Of the lines below, copy those that hold the word "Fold".

(Records from a data collection)
========

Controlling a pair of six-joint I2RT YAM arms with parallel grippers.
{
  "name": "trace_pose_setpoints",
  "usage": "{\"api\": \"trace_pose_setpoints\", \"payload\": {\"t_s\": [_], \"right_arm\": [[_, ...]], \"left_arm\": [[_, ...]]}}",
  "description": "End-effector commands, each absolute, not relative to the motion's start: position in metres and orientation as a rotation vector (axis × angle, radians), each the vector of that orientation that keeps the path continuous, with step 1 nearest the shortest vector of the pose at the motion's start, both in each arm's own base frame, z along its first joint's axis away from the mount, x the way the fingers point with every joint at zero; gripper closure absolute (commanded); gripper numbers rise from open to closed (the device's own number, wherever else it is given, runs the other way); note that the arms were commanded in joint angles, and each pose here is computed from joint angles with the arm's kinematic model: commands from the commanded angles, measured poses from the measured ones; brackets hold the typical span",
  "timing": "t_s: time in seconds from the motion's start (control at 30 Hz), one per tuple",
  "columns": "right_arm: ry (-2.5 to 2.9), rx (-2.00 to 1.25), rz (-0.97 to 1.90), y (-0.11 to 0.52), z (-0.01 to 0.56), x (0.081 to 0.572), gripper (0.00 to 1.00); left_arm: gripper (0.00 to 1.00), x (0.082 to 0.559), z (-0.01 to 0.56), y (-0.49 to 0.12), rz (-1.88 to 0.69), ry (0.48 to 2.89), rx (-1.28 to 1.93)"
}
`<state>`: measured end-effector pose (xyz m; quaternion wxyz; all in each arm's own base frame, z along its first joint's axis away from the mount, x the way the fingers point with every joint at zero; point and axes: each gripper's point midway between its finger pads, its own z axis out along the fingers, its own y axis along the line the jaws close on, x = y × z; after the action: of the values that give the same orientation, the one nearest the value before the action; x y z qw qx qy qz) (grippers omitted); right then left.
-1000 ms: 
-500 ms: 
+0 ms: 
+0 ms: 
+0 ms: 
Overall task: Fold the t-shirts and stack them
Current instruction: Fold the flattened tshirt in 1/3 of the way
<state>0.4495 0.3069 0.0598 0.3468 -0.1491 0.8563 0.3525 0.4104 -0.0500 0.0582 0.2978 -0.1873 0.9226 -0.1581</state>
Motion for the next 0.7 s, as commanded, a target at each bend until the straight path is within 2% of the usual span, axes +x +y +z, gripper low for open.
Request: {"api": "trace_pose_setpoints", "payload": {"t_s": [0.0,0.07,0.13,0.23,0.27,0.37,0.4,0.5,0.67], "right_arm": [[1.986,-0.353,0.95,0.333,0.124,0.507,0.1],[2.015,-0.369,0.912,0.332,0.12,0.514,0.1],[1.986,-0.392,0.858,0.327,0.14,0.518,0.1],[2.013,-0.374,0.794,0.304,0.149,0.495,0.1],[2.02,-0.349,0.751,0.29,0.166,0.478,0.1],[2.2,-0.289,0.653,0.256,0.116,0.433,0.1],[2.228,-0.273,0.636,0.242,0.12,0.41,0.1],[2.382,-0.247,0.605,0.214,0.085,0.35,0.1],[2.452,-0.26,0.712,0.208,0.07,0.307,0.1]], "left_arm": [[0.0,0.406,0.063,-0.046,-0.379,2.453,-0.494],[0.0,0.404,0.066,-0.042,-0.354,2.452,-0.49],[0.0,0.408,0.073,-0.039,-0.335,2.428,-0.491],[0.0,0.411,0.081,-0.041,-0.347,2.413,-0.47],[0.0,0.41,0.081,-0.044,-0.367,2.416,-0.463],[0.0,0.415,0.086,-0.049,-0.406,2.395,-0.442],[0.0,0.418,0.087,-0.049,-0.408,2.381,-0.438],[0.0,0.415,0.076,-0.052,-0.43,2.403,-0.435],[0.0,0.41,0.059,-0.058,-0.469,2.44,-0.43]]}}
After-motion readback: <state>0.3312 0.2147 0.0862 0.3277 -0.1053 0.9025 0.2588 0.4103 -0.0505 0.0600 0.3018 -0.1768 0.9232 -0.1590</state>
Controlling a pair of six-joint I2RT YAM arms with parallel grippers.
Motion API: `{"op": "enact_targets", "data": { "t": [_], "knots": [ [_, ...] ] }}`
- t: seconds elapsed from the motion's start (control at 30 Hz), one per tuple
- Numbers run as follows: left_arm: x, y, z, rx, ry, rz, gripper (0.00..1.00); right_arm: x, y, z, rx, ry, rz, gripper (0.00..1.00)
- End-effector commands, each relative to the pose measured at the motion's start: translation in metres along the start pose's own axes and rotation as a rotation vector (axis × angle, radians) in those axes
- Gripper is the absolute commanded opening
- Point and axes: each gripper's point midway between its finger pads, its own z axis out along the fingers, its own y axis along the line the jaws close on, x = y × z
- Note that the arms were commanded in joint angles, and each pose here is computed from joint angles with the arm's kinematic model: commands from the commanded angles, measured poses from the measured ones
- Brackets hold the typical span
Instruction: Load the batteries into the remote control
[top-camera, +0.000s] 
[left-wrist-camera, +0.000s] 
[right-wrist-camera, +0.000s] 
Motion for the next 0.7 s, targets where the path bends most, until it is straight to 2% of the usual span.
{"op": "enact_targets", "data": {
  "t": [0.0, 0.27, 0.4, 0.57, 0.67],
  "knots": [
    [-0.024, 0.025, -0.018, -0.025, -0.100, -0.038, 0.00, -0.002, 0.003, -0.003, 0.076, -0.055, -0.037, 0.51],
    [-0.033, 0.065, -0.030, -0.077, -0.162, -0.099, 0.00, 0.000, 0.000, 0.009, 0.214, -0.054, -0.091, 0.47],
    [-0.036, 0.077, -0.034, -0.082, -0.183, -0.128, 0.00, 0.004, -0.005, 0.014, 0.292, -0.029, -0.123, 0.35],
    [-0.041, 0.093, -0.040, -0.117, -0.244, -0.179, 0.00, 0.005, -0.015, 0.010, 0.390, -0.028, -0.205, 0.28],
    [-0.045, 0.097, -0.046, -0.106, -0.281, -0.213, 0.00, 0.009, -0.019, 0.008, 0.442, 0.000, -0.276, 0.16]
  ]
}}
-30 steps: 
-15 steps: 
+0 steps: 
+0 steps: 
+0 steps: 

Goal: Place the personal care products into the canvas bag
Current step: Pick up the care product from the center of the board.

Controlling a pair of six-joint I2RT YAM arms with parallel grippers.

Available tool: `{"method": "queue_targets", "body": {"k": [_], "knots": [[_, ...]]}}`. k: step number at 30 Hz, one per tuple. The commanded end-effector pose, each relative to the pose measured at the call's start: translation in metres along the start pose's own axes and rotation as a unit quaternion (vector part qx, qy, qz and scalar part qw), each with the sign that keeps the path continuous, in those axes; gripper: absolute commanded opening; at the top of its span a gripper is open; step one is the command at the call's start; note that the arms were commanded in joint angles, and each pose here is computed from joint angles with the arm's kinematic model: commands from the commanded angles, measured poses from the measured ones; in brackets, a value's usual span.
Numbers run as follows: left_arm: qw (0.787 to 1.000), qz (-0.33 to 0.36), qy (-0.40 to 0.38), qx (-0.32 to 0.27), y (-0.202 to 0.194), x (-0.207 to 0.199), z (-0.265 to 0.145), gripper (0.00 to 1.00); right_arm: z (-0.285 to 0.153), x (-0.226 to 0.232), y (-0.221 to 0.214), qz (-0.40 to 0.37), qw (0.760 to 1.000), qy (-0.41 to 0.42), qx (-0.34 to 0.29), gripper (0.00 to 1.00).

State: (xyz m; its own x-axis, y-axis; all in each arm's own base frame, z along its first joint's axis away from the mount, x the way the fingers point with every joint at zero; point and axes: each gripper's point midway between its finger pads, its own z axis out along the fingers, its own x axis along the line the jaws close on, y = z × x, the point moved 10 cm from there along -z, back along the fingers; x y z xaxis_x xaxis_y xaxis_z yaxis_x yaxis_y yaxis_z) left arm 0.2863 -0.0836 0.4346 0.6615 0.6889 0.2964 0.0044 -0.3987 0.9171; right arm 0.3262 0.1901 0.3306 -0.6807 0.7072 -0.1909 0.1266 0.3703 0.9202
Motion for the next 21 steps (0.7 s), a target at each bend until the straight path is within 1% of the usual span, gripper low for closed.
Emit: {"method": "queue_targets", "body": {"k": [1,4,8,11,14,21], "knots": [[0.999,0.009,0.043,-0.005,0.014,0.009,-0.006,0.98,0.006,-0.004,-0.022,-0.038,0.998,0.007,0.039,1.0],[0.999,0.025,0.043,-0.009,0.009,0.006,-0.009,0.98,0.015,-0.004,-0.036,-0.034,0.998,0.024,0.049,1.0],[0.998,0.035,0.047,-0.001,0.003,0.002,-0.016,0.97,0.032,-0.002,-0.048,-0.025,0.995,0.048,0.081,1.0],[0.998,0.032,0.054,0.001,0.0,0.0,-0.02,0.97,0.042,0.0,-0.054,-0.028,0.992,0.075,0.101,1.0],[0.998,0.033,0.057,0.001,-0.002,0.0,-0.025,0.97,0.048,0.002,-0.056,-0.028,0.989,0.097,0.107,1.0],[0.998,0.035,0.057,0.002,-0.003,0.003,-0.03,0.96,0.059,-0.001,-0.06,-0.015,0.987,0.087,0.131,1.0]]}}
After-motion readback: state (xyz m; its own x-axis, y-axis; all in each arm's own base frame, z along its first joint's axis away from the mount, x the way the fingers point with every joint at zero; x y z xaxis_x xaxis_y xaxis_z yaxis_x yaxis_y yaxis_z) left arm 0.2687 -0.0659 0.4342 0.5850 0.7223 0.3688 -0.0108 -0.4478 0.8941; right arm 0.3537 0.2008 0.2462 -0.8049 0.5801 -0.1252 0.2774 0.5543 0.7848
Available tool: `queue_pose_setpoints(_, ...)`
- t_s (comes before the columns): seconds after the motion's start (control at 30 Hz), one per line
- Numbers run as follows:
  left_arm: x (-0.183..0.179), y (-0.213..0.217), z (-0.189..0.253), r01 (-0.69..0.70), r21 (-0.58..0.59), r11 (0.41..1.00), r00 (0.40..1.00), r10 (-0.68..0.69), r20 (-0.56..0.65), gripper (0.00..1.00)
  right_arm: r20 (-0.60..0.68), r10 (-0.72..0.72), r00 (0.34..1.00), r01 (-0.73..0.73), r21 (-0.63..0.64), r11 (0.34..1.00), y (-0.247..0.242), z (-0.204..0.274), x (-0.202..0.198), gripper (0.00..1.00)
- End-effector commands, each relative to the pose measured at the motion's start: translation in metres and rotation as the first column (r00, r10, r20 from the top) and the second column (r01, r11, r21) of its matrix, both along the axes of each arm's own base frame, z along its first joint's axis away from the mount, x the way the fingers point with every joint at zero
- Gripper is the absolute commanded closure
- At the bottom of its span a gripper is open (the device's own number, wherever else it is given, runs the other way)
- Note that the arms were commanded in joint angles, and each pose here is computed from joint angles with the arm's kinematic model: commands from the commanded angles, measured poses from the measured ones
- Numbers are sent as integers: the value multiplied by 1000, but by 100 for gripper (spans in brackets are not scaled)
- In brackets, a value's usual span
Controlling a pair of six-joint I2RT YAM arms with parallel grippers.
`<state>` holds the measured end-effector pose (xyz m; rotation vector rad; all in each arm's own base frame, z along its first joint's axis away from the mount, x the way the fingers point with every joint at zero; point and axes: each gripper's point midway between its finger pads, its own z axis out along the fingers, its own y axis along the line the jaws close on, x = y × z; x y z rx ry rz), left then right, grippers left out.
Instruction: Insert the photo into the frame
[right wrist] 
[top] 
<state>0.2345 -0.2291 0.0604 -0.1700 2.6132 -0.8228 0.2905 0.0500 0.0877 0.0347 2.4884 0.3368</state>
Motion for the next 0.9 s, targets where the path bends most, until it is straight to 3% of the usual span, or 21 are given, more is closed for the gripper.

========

*Answer below*:
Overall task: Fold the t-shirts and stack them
Current instruction: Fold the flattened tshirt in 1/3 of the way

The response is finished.